Since 2019, under the Commercialisation of Bioforitified Crops (CBC) Programme, HarvestPlus and CBC co-lead the Global Alliance for Improved Nutrition have developed a commercial model for iron beans in Kenya, in collaboration with value chain partners. For example, CBC provided Smart Logistics Solutions (SLS), a bean processor in Machakos County, with technical and financial assistance so that it could increase production and generate consumer awareness about biofortified beans.
This support and capacity strengthening has fed into a marketing and distribution strategy for SLS, which includes identification of market segments, securing distribution channels, and conducting demand-generation activities. SLS plans to increase its annual bean throughput to 1,000 MT from the current 200 MT, reaching more than 35,000 low-income households in Nairobi and Eastern Kenya.
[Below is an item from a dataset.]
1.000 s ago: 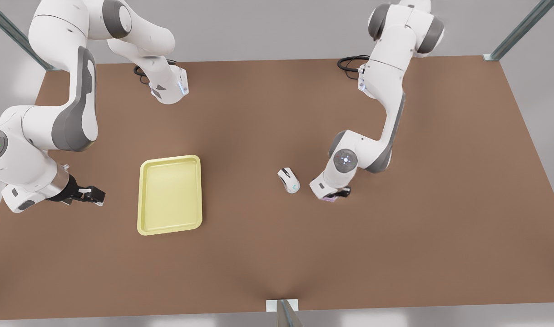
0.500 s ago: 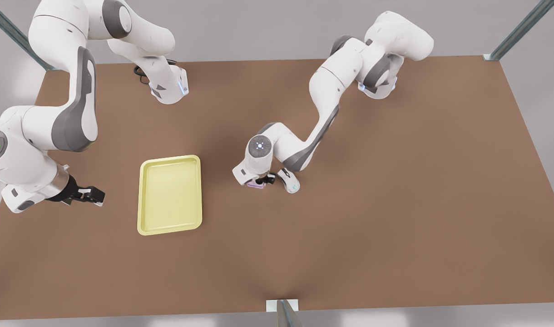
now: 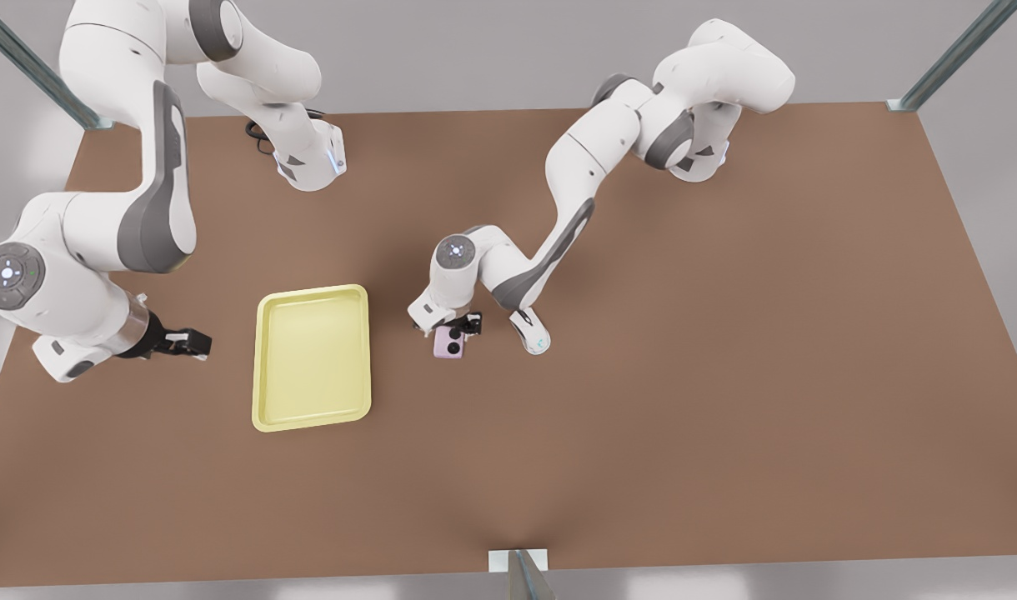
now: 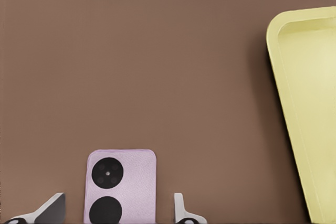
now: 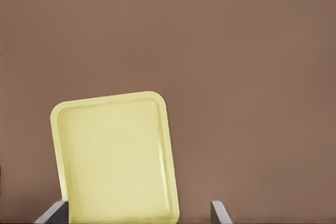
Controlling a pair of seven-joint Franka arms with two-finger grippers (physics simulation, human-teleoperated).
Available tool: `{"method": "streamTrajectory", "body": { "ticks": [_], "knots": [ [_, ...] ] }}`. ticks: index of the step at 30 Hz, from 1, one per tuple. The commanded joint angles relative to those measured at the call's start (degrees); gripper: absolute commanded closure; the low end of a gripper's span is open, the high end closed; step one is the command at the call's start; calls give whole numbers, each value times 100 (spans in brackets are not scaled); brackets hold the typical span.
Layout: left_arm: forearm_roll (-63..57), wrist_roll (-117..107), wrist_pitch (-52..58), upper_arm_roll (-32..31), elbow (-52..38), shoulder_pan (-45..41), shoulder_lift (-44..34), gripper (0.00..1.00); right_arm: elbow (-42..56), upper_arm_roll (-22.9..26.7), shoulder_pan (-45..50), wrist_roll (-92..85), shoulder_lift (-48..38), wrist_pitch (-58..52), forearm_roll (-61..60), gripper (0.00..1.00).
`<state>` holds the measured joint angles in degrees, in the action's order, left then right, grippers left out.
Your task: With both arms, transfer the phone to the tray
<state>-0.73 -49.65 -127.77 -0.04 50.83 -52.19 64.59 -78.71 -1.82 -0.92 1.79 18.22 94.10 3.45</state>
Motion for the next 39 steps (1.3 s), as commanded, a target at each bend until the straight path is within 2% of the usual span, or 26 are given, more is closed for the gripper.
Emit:
{"method": "streamTrajectory", "body": {
  "ticks": [1, 3, 4, 5, 6, 7, 9, 10, 12, 13, 17, 22, 29, 33, 39],
  "knots": [
    [29, -1302, 690, -5, -3, 138, -201, 0, 13, -144, -4, -12, 33, -94, -29, 0],
    [450, 516, 2923, -14, 67, 1175, -992, 0, -13, -381, 66, 41, 15, -67, -64, 0],
    [618, 1641, 3529, 47, 93, 1746, -1414, 0, -127, -477, 75, 50, -37, 3, -117, 0],
    [592, 2818, 4197, 56, 93, 2467, -1809, 0, -224, -864, 22, 576, -46, 91, -117, 0],
    [574, 3690, 4848, 56, 93, 3082, -2178, 0, -338, -1049, 66, 981, -55, 178, -108, 0],
    [556, 3980, 5139, 258, 93, 3338, -2495, 0, -611, -1268, 75, 1324, -143, 504, -117, 0],
    [496, 4436, 4938, 258, 1277, 3874, -3828, 0, -619, -1847, 66, 2280, 24, 732, -108, 0],
    [48, 4578, 4427, -57, 2500, 4383, -5034, 0, -593, -1963, 233, 2722, 147, 741, -47, 0],
    [-287, 4850, 4155, -445, 3274, 5069, -5878, 0, -584, -1963, 540, 3082, 252, 838, -20, 0],
    [-305, 4895, 3873, -392, 3670, 5069, -6187, 0, -576, -1963, 593, 3144, 375, 882, -29, 0],
    [-261, 4930, 3917, -207, 3390, 5061, -5871, 0, -628, -1945, 980, 3293, 938, 1664, -20, 0],
    [-243, 4956, 3882, -207, 3363, 5069, -5616, 0, -540, -1744, 1692, 4796, 1474, 2068, 76, 0],
    [-235, 5211, 3908, -199, 3354, 5078, -5361, 0, -1006, -926, 2368, 5279, 1887, 2974, 85, 0],
    [-235, 5211, 3900, -199, 3363, 5078, -5326, 0, -1112, -917, 2544, 5279, 2002, 3009, 76, 0],
    [-243, 5237, 3864, -190, 3354, 5096, -5255, 0, -1648, -926, 2659, 5244, 2081, 3668, 15, 0]
  ]
}}
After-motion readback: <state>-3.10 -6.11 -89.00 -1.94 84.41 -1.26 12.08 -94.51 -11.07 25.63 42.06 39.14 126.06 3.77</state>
As these and other partners take up activities along the Nyota bean seed and grain value chains, the bean is thus delivering on four key impact areas:
- Nutrition as an enriched source of iron, as well as protein;
- Gender empowerment through reduced workload on women due to its shorter cooking time;
- Livelihoods, through increased incomes among value chain actors, including attracting a premium price for seed and grain;
- Climate adaptation as a short-maturity variety that is also drought- and pest-tolerant.
- That said, there is still work to be done to create truly self-sustaining Nyota bean value chains. Further investments are needed in seed production and marketing, farmer support for increased productivity through application of good agronomic practices, and collective aggregation and marketing to meet grain volumes and grain quality/consistency required by traders. While government policies that identify biofortification as a vehicle for improved nutrition exists, work remains to widely implement these policies.